Subo a la terraza. Me quedo mirando el cielo, al atardecer, y en un momento pienso: Esto que pasa, esto que está pasando ahora, es mi vida. Lo hago estrictamente conciente porque entiendo que ya no quiero que mi vida transcurra sin más, como un sonámbulo que ve pasar sus noches sin saberlo. Decido hacerme cargo, ser responsable de mí mismo. De algo que se podría llamar: mi felicidad. Y el silencio me viene a abrazar, como dice Guillermo Pesoa en una de sus canciones. Un rato más tarde, mientras sigo contemplando ese mismo cielo, oscurece.
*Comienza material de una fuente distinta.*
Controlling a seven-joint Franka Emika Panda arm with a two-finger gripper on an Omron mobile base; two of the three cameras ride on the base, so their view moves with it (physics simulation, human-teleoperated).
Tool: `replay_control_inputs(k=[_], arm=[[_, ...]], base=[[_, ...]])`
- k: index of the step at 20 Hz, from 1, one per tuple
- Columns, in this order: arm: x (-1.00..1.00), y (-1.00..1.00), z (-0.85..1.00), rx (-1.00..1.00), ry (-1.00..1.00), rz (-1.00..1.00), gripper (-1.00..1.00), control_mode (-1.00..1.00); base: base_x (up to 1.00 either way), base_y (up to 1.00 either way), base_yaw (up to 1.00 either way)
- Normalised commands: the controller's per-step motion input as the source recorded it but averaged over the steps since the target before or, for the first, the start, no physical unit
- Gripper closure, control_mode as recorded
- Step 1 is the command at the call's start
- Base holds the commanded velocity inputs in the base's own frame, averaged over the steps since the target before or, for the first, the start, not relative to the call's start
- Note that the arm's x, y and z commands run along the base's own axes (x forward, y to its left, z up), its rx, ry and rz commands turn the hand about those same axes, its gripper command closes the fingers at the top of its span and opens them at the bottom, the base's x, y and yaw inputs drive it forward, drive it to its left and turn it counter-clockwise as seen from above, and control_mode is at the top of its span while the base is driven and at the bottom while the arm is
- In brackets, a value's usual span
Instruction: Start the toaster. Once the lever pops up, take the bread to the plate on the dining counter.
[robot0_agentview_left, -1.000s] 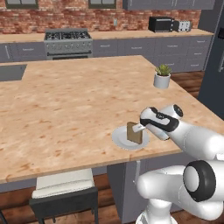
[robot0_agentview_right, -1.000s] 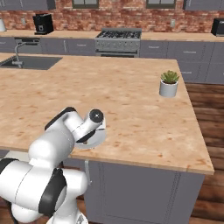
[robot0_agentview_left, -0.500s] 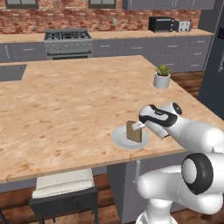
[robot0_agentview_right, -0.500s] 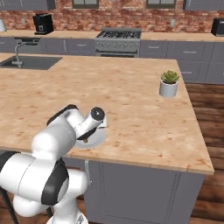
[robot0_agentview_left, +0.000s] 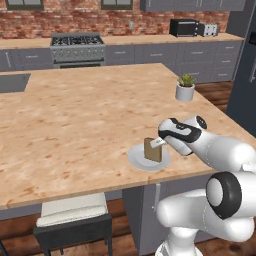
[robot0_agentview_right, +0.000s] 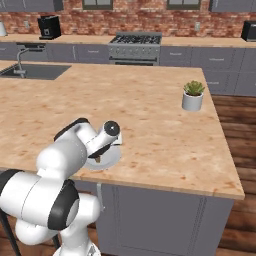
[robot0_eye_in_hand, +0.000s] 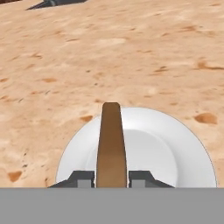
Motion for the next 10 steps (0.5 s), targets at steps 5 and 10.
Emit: replay_control_inputs(k=[5, 10], arm=[[0.00, 0.04, 0.00, 0.00, 0.01, 0.00, -1.00, -1.00], [0.00, 0.00, 0.00, 0.00, 0.00, 0.00, -1.00, -1.00]], base=[[0.00, 0.00, 0.00], [0.00, 0.00, 0.00]])
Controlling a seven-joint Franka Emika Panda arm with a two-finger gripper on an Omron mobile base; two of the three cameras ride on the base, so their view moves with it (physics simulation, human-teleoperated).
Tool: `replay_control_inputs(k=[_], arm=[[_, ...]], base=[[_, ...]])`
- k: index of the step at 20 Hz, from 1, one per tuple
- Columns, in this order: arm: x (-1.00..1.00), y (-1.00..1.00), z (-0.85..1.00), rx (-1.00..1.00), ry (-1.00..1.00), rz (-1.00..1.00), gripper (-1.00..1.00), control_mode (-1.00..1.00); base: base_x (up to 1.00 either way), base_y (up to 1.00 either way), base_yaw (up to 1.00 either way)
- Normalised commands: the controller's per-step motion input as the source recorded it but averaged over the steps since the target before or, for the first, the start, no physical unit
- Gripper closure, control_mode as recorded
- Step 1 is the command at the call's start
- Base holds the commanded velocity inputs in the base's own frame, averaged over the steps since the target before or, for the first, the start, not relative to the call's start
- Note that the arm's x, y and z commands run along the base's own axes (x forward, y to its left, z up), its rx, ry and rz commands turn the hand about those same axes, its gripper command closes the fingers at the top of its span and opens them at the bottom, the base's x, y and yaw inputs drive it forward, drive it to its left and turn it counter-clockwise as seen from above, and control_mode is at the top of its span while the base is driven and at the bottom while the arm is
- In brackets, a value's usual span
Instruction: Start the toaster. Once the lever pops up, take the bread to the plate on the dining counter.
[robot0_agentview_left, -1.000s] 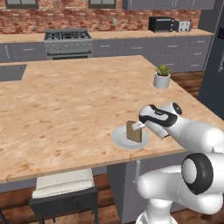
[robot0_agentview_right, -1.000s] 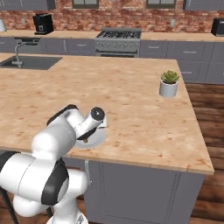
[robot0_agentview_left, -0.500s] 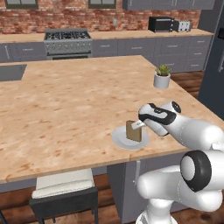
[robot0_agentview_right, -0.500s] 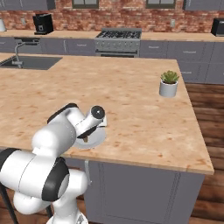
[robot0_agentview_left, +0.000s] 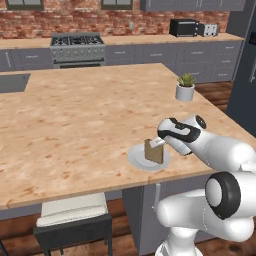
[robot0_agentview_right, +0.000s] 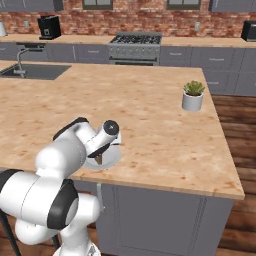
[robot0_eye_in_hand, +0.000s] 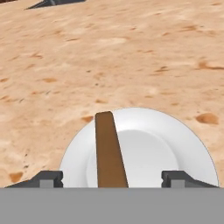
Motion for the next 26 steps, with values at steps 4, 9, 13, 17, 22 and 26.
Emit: replay_control_inputs(k=[4, 9, 13, 17, 22, 26], arm=[[0.00, 0.00, 0.00, 0.00, 0.00, 0.00, -1.00, -1.00], [0.00, 0.00, 0.13, 0.00, 0.00, 0.00, -1.00, -1.00], [0.00, 0.00, 0.17, 0.00, 0.00, 0.00, -1.00, -1.00], [0.00, 0.00, 0.14, 0.00, 0.00, 0.00, -1.00, -1.00], [0.00, 0.00, 0.22, 0.00, 0.02, 0.00, -1.00, -1.00], [0.00, 0.00, 0.47, 0.00, 0.12, 0.00, -1.00, -1.00]], base=[[0.00, 0.00, 0.00], [0.00, 0.00, 0.00], [0.00, 0.00, 0.00], [0.00, 0.00, 0.00], [0.00, 0.00, 0.00], [0.00, 0.00, 0.00]])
Veo surgir las primeras estrellas. Recuerdo lo que ya sabemos sobre ellas: miro su luz que se extingue. Quiero decir: las estrellas que vemos en el cielo ya no existen más. Su luz es sólo un souvenir del pasado. La distancia ocasiona que el tiempo se modifique. El viaje por el espacio se transforma en realidad en un viaje hacia el pasado. No vemos estrellas sino sus restos, sus cadáveres. Me pregunto si sería posible que ocurriera lo mismo con las personas. Si pudiéramos un día, como si nada, contemplar la luz que irradia quienes ya no están con nosotros. Escuchar sus voces dispersas en el aire que respiramos. Quizás sea ese tipo de experiencia la que nos brindan el cine y la fotografía. Y también, aunque de otra manera, la escritura.